A pastoral da liturgia é hoje uma das tarefas mais urgentes da comunidade cristã, pois dela depende grande parte da mudança de atitude dos fiéis que já descobriram o seu sentido, mas sobretudo daqueles que, sendo cristãos, não participam, por não terem encontrado uma experiência interiormente mobilizadora. À paróquia cabe esta missão de cuidar da liturgia para que seja central na vida de fé dos fiéis, num trabalho que inclua os seguintes aspetos: a procura da qualidade das celebrações em todas os aspetos, o cultivo do sentido do sagrado e do transcendente frequentemente subjugado à dimensão sociológica da assembleia, a busca da beleza e do sentido dos ritos a contrastar com o ritualismo estéril ou com uma criatividade estranha à ação sagrada, a valorização do canto, do silêncio, da escuta e interiorização da Palavra de Deus, o desenvolvimento do sentido de comunhão entre os membros do Povo de Deus, a abertura à caridade e à partilha como distintivo do cristão e decorrentes de um culto em espírito e verdade.

O Evangelho apontava para a terceira área da vida da comunidade cristã, a missão evangelizadora. “Jesus chamou os doze apóstolos e começou a enviá-los dois a dois… E os apóstolos partiram”.

Somos hoje comunidades cristãs chamadas a renovar este dinamismo evangelizador que marcou a Igreja das origens e a levou, num mundo adverso como o nosso, a cativar para o Evangelho de Jesus Cristo, homens e mulheres de todas as condições culturais.

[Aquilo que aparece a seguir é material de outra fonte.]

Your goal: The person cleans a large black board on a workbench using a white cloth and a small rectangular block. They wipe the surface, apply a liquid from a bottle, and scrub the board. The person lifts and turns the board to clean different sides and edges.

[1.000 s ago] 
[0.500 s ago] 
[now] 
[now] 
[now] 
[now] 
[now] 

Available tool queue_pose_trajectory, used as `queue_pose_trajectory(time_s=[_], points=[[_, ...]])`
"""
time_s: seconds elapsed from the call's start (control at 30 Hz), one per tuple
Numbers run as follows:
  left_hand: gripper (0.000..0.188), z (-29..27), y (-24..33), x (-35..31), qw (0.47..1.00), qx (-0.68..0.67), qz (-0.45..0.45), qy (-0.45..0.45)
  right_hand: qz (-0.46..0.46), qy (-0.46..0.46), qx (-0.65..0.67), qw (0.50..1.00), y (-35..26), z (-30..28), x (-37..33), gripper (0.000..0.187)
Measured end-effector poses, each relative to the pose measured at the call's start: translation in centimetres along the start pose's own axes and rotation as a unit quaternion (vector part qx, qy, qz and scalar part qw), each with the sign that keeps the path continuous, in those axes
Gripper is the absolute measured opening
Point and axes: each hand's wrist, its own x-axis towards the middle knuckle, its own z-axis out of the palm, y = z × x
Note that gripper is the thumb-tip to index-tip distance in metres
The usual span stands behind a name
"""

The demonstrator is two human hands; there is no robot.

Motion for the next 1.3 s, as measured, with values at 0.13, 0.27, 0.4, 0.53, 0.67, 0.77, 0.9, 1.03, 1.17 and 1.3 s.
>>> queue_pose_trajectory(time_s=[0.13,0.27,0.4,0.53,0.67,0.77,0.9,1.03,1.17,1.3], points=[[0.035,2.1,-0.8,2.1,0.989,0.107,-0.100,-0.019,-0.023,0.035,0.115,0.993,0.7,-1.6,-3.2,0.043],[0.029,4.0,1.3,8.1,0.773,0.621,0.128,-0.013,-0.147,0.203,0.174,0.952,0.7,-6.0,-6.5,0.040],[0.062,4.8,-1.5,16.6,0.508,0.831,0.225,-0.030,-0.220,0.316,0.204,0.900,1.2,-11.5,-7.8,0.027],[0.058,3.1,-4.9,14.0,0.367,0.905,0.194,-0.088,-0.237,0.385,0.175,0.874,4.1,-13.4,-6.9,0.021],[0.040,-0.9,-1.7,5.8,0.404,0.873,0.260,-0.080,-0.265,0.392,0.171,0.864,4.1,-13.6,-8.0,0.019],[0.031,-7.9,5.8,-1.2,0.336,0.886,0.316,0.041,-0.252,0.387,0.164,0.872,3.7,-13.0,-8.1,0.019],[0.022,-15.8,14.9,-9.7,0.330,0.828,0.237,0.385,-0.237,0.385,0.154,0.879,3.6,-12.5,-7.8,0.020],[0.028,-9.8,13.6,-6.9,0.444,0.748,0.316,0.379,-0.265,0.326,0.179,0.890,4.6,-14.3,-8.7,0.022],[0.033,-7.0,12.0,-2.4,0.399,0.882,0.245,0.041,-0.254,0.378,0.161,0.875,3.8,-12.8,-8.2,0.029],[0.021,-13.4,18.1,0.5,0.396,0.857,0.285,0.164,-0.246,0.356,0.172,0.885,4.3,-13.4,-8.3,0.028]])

Não basta a catequese da infância e da adolescência com todas as dificuldades e fragilidades que lhe conhecemos; os adultos sem uma fé esclarecida e assumida precisam de receber um anúncio adequado à sua condição cultural. Muitos precisam de um primeiro anúncio, batizados ou não batizados, que os leve à adesão a Cristo de coração e vida.

É urgente, tal como nos tem recordado o Papa Bento XVI, uma nova evangelização, portadora dos mesmos conteúdos de sempre, mas capaz de levar a adesão a Cristo e à inserção na comunidade cristã os nossos contemporâneos.

 

Diante do Senhor, neste dia de festa e de ação de graças pela vida, dinamismo e testemunho desta paróquia de São José, imploramos humildemente que renove nesta comunidade a força da fé, a alegria do culto em espírito e verdade e a ânsia incontida da evangelização.

A São José nosso padroeiro e esposo da Virgem Maria, confiamos esta paróquia para que a proteja e a guarde com a mesma solicitude com que acompanhou o crescimento de Jesus Cristo, nosso Salvador.